Phillippe Blank of AXA also highlighted the need for simplicity, speed and transparency. “We used to require customers to cite a police number when logging an auto claim. It was so complex and our legacy was built on that,” he said. “So, we got rid of that and you could identify yourself with a name and number plate and that had a huge impact on conversion. Then the cool thing was the system could tell you in seconds if the claim was covered or not, because that uncertainty was a huge pain point for the customer.”

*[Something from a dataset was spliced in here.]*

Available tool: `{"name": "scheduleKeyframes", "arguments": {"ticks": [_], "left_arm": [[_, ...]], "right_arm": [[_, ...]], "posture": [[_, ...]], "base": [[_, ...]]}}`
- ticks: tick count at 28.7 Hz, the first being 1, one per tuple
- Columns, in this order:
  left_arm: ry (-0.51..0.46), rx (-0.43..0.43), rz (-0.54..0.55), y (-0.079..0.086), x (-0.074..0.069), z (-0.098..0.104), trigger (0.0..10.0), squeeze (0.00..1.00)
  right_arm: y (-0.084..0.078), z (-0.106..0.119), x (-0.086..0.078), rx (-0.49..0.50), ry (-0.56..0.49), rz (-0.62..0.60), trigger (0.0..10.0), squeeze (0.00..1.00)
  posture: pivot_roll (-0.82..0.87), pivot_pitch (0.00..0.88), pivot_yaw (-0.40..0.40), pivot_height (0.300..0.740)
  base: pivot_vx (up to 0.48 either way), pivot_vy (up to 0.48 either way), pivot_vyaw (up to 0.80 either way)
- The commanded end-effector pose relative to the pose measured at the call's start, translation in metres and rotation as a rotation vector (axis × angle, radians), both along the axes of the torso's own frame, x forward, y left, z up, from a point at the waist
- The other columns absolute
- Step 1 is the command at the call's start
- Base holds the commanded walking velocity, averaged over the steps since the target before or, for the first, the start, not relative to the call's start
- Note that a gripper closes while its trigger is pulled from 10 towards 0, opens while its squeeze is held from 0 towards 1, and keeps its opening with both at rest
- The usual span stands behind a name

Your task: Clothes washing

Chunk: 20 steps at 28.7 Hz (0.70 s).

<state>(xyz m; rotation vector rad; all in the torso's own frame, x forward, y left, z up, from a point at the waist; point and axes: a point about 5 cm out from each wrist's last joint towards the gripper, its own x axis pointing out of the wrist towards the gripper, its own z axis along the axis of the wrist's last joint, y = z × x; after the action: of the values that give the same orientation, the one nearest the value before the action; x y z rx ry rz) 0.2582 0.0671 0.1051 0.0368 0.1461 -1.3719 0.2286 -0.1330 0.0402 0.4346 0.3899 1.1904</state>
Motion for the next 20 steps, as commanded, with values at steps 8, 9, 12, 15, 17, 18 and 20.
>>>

Neal Keene of Smart Communications also highlighted the need for the industry to adapt to the rise of the platform economy, where digital disruptors are experimenting with new business models and slick new solutions that satisfy the customer’s craving for ease and convenience.
“There are new platforms for the delivery of goods and services and if insurers do not tap into those, then they will miss that opportunity”
Neal Keene, Field Chief Technology Officer, Smart Communications
“There are new players in the marketplace and new platforms for the delivery of goods and services and if insurers do not tap into those, then they will miss that opportunity,” he said.
“It’s slowly sinking in that business models, strategy and processes have to change,” agreed one participant. “We need easy integration and embedded solutions so that buying insurance is part of the process rather than something annoying you have to think about and sort out later.”
“Convenience is the watchword for customers,” stressed Neal Keene. “Rather than buying insurance, the customer is buying a car and it’s the carrier’s job to help them buy that car in a seamless and easy way by embedding insurance into that journey.”
As the roundtable participants agreed, being there, where the customer is, when the customer wants, is the hallmark of true personalization.